Amazon has fixed a billing bug in its Amazon Web Services console that briefly displayed estimated charges in the billions and even trillions of dollars for some customers. The glitch, which surfaced earlier this week, did not result in actual overcharges — the numbers were purely estimates — but it rattled users who logged in to see eye-popping totals. For crypto companies that run nodes, exchanges, or mining operations on AWS, the incident is a reminder that even the cloud giant's billing systems can go haywire.
What the bug showed
The bug appeared in the AWS Billing and Cost Management dashboard. Instead of the usual monthly estimates, some customers saw figures that ran into the billions and trillions. Amazon acknowledged the issue on July 16 and said it was working on a fix. By July 18, the company confirmed the patch was deployed and that the displayed numbers were never actually charged. The estimated charges were based on incorrect calculations, not real usage data.
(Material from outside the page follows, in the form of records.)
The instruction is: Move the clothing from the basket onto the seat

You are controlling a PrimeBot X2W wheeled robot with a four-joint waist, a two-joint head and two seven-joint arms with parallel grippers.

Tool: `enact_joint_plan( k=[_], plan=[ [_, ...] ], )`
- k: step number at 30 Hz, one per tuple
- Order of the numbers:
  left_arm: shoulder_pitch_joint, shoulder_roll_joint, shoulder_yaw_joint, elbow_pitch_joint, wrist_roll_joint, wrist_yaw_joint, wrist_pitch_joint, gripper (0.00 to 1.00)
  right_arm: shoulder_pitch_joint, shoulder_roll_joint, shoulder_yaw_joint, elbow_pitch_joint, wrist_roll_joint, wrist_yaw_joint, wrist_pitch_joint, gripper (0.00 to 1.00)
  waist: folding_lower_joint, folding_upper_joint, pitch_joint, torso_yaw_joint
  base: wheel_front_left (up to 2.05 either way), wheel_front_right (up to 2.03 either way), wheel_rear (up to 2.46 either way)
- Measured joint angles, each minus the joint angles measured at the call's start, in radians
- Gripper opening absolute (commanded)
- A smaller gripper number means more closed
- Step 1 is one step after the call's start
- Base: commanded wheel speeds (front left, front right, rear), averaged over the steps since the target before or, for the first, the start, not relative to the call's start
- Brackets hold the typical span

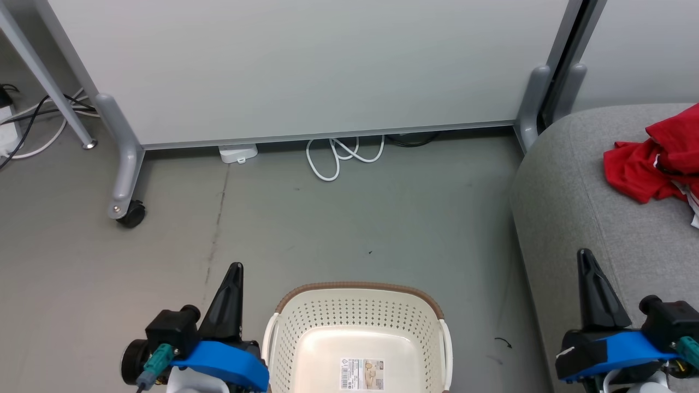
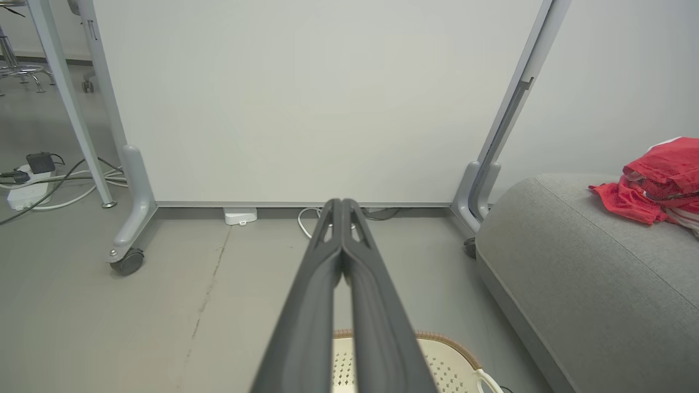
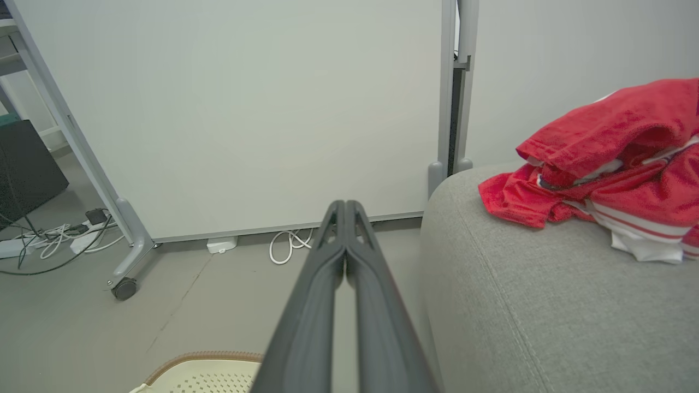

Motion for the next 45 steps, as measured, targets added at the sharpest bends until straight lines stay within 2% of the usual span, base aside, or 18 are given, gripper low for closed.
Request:
enact_joint_plan(
  k=[22, 45],
  plan=[
    [0.000, 0.000, 0.072, -0.029, -0.389, -0.001, 0.095, 0.00, -0.001, 0.000, 0.002, 0.003, 0.414, 0.000, 0.093, 0.00, 0.0001, 0.0000, -0.012, -0.012, 0.00, 0.00, 0.00],
    [-0.001, 0.000, 0.133, -0.057, -0.704, -0.005, 0.173, 0.00, -0.009, 0.000, 0.002, 0.010, 0.746, 0.000, 0.172, 0.00, 0.0000, 0.0000, -0.024, -0.025, 0.00, 0.00, 0.00]
  ],
)
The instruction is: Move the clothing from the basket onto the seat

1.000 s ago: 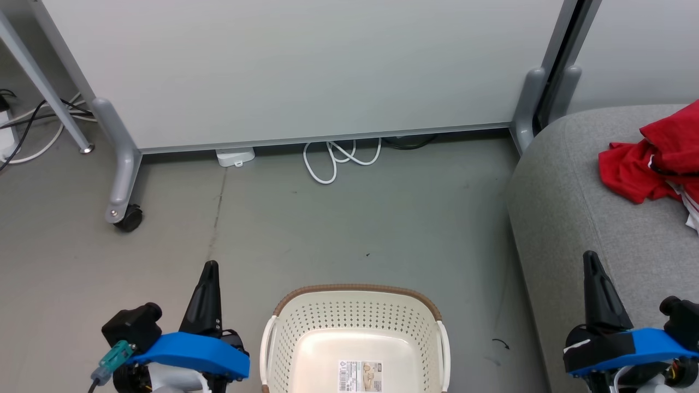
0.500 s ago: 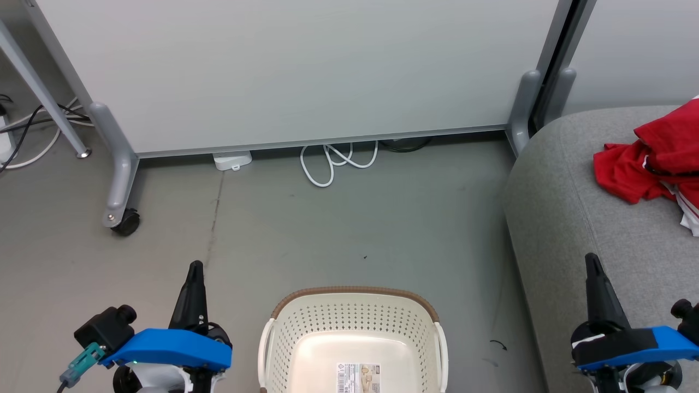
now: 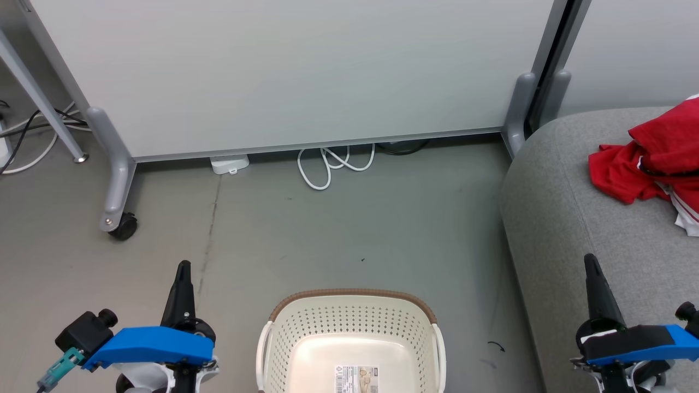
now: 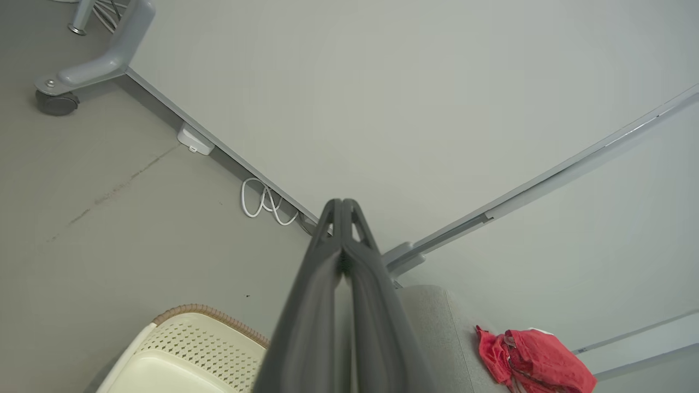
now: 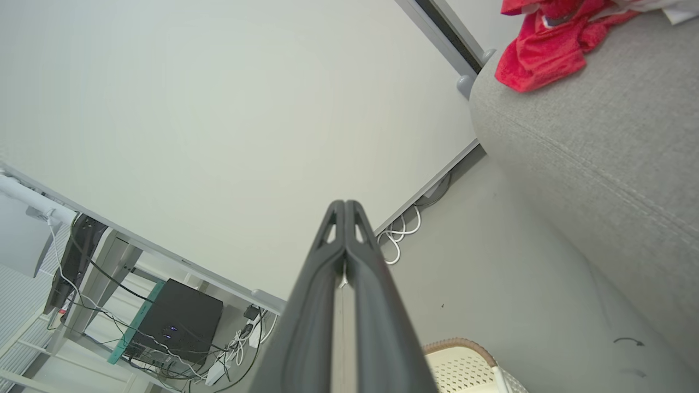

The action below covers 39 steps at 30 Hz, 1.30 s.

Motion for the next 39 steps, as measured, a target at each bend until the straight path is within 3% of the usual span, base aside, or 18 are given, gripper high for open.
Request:
enact_joint_plan(
  k=[39],
  plan=[
    [-0.001, 0.000, 0.083, -0.035, -0.395, -0.004, 0.103, 0.00, -0.015, -0.002, 0.000, 0.009, 0.422, 0.000, 0.102, 0.00, -0.0001, 0.0000, -0.021, -0.022, 0.00, 0.00, 0.00]
  ],
)
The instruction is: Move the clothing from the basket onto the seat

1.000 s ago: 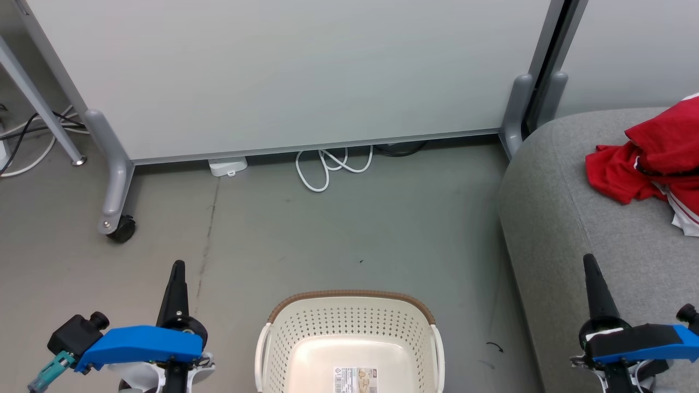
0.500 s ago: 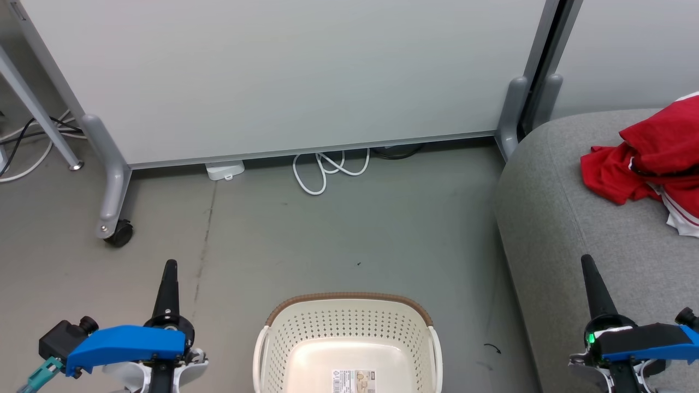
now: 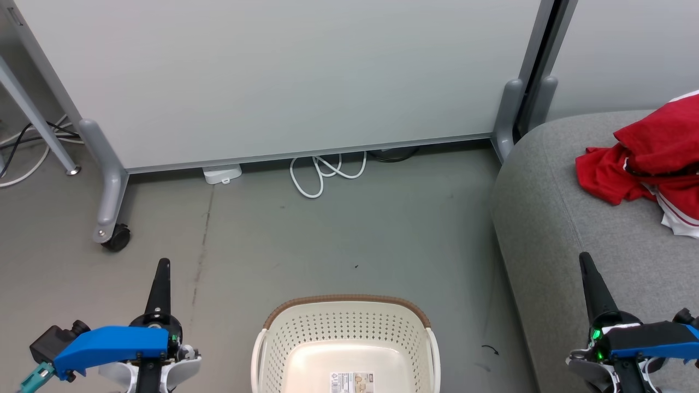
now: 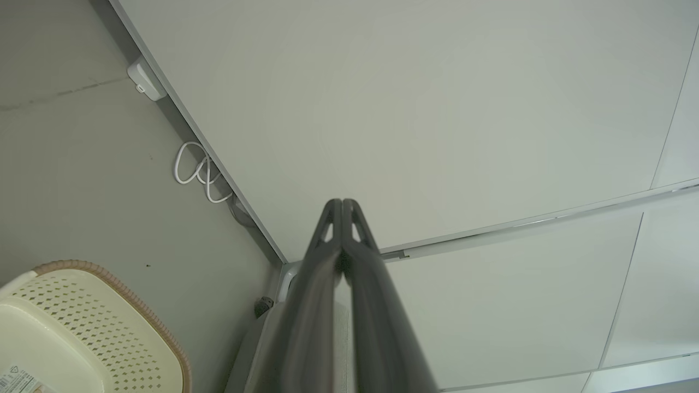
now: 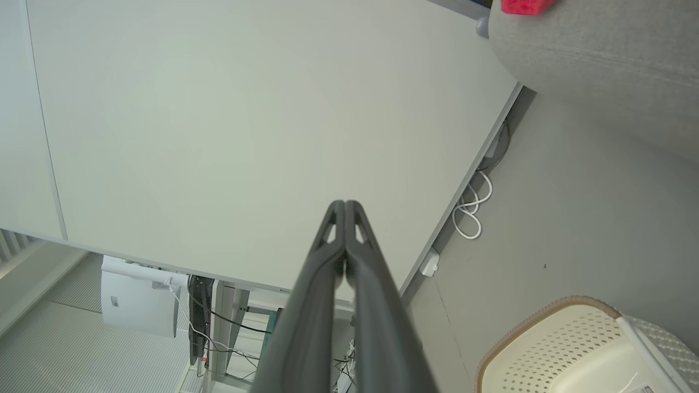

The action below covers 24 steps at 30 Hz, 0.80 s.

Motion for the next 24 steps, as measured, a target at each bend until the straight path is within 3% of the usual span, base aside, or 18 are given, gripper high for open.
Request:
enact_joint_plan(
  k=[24],
  plan=[
    [-0.001, -0.001, 0.038, -0.016, -0.185, -0.001, 0.049, 0.00, -0.010, -0.001, 0.000, 0.004, 0.198, 0.000, 0.047, 0.00, 0.0000, 0.0000, -0.013, -0.013, 0.00, 0.00, 0.00]
  ],
)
Amazon didn't say how many customers were affected or what caused the miscalculation. The company's status page noted the issue was resolved and that no action was required from users. But for anyone who saw a trillion-dollar balance, the moment was unsettling.
Why crypto companies should pay attention
Crypto infrastructure is heavily dependent on cloud services. Exchanges, wallet providers, and DeFi protocols often run on AWS to handle traffic spikes and data storage. A billing glitch — even a phantom one — can cause real headaches. If a crypto firm's finance team sees a sudden trillion-dollar charge, they might freeze spending or trigger internal alarms. Worse, if the bug had actually overcharged, recovering those funds could take weeks.
This isn't the first time AWS billing has caused confusion. In 2025, a similar display error led to panic among startups that thought they'd blown their budgets. The difference this time is the scale: trillion-dollar estimates are hard to ignore.
Amazon's fix and what's next
Amazon says the underlying code has been corrected and that the estimated charges now reflect accurate usage. The company recommends customers review their billing dashboards to confirm everything looks normal. For crypto firms, that means checking not just the total but also the breakdown by service — EC2, S3, Lambda — to ensure no hidden costs crept in during the glitch period.
The incident is closed, but it raises a question: how much trust should crypto companies place in centralized cloud providers? Some projects already run on decentralized infrastructure like Akash or Filecoin. This bug might accelerate that shift, though for now, AWS remains the default for most.